In this 80-hour hands-on course trainees become proficient in object-oriented programming in Python, as well as in a number of advanced concepts including ternary conditional operators, variadic functions, anonymous lambda functions, iterables and iterators, generator functions and generator expressions, filters, maps, decorators, object introspection, JSON, XML, and the basics of working with big data.
This course has Python Fundamentals as a prerequisite.
Trainees will be able to:
- Explain and relate basic concepts of object-oriented programming (OOP) including encapsulation, classes, instances, attributes, methods, and constructors.
- Explain and relate advanced concepts of OOP including inheritance, polymorphism, multiple inheritance, static methods, and object introspection.
- Implement OOP principles in a number of training classes and a simplified version of Python Turtle Graphics.
- Upgrade the Graphics Editor from Python Fundamentals to an object-oriented design.
- Identify problems of recursive nature and use recursion to solve them.
- Recursively flatten lists and parse expressions in Polish (prefix) notation.
- Use recursion to work with trees and binary trees.
- Make Python programs interactive.
- Work with variadic functions using *args and **kwargs.
- Use anonymous (lambda) functions.
- Use iterators to efficiently step through iterables.
- Make iterators via generator functions and generator expressions.
- Apply filters and maps to data.
- Use names and namespaces.
- Create modules and packages.
- Define and use decorators.
- Read and write JSON and XML data.
- Store and clean data with Pandas Data frames.
- Visualize data and the results of linear regression analysis with Seaborn.
- Analyze data with Statsmodels, visualize the results with Matplotlib.
Computer, laptop or tablet with Internet access, web browser, and email.
Course Structure and Length
This course is self-paced, and trainees practice each skill and concept as they go. Automatic feedback is built into the course for both practices and quizzes.

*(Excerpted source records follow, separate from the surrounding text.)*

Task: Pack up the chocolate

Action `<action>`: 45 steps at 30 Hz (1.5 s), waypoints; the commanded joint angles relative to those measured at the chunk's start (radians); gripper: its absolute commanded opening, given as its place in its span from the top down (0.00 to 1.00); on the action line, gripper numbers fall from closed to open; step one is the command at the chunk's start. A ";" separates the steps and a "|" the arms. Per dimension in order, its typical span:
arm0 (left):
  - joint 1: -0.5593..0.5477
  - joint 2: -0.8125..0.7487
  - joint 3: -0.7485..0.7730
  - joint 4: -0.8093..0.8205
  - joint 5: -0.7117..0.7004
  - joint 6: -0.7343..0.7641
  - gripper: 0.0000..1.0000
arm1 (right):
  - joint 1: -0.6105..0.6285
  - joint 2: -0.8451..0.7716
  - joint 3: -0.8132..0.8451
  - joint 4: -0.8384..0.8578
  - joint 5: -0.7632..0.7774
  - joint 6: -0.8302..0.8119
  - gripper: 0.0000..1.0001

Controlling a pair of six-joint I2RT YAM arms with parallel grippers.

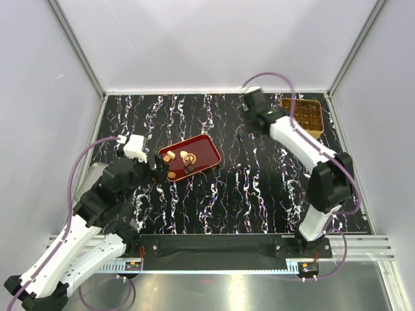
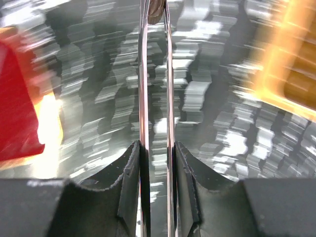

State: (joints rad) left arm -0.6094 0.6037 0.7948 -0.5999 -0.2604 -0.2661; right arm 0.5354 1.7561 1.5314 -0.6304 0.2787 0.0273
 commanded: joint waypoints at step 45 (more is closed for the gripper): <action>0.002 0.010 0.006 0.037 -0.013 0.007 0.01 | -0.514 0.376 0.575 -0.210 0.013 0.152 0.52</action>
State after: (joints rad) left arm -0.6094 0.6128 0.7948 -0.6003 -0.2604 -0.2657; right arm 0.0265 2.1677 2.0624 -0.8310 0.3199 0.1658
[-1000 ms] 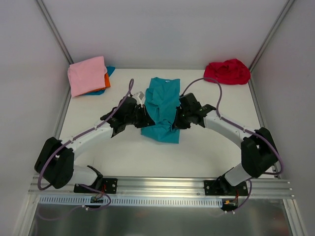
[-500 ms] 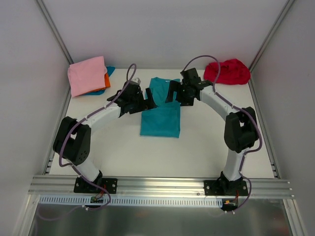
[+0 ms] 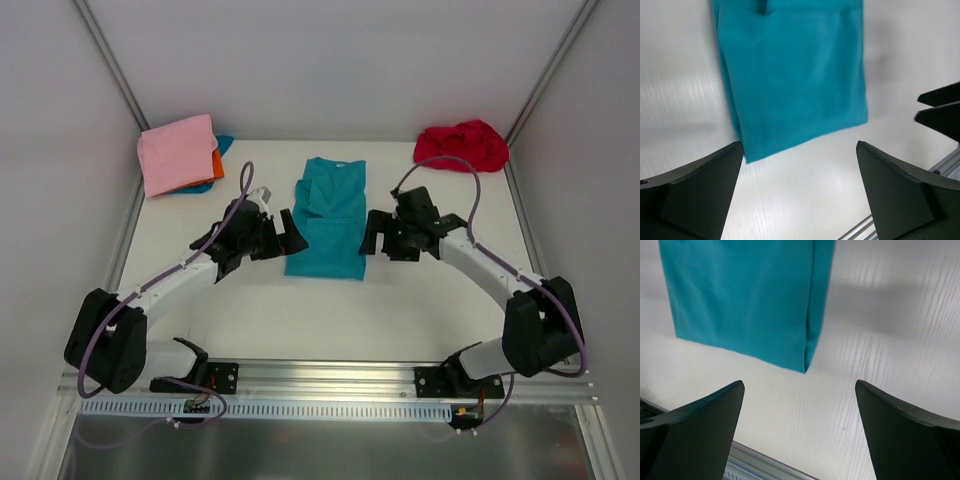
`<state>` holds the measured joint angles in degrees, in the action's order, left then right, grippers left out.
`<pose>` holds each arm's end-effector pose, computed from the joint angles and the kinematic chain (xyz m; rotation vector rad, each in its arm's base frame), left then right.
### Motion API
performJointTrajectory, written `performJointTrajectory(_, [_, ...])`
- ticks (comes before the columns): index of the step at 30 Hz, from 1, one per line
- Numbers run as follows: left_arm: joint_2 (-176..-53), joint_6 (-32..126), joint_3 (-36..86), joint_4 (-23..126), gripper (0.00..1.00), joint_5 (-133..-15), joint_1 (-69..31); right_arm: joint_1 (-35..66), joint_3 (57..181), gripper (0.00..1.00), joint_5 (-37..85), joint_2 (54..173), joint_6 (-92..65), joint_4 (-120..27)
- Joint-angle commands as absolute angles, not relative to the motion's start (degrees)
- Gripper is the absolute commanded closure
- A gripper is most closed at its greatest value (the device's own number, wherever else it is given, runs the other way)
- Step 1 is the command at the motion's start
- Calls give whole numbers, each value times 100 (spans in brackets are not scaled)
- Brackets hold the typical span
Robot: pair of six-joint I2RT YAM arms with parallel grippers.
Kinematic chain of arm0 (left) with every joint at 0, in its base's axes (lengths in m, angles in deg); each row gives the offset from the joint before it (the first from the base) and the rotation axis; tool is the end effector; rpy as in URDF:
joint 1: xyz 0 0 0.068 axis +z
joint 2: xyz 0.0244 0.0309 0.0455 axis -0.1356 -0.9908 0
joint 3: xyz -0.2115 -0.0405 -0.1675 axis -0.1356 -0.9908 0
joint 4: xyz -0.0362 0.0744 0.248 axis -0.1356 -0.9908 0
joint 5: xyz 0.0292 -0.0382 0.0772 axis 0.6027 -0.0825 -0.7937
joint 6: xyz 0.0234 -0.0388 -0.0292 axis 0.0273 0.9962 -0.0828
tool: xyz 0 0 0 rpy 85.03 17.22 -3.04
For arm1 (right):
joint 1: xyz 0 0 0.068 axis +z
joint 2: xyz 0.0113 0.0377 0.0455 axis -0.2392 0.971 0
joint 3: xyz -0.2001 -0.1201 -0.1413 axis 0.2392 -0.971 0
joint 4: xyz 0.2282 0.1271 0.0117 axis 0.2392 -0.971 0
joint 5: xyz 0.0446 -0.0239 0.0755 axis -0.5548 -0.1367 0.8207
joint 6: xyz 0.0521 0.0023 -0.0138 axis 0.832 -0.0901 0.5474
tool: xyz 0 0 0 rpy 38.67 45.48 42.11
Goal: Fold and stack the t-shirts
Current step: Grab one side of the 2/3 rectangular tshirt with both arms
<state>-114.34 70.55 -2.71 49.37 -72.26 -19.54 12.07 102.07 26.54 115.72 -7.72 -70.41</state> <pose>0.2526 -0.1375 0.2417 -0.0383 2.2018 -0.8180 0.2746 0.1403 0.2450 -0.3670 2.4513 0.5057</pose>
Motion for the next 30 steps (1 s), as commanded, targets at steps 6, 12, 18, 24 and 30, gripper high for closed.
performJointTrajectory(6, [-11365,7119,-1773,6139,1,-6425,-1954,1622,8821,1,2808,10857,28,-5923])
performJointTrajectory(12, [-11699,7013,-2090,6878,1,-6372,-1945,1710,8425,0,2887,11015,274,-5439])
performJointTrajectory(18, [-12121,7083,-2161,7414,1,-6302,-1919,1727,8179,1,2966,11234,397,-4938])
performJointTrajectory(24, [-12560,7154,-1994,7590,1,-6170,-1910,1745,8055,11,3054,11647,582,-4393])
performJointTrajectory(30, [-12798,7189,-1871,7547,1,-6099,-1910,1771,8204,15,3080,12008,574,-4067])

The course is divided into four Units, and each Unit is composed of five Sections. Each Section consists of 7 instructional/practice levels, a quiz, and a master (proficiency) level. Trainees can return to any level or quiz for review.
While learning skills in the Advanced Python course, trainees can practice writing code, work with libraries and create portfolio artifacts with NCLab’s Python app.
Advanced Python is designed to take approximately 80-120 hours. Since the course is self-paced, the amount of time required to complete the course varies from trainee to trainee. Trainees are responsible for learning both the tutorial content and the skills acquired through practice.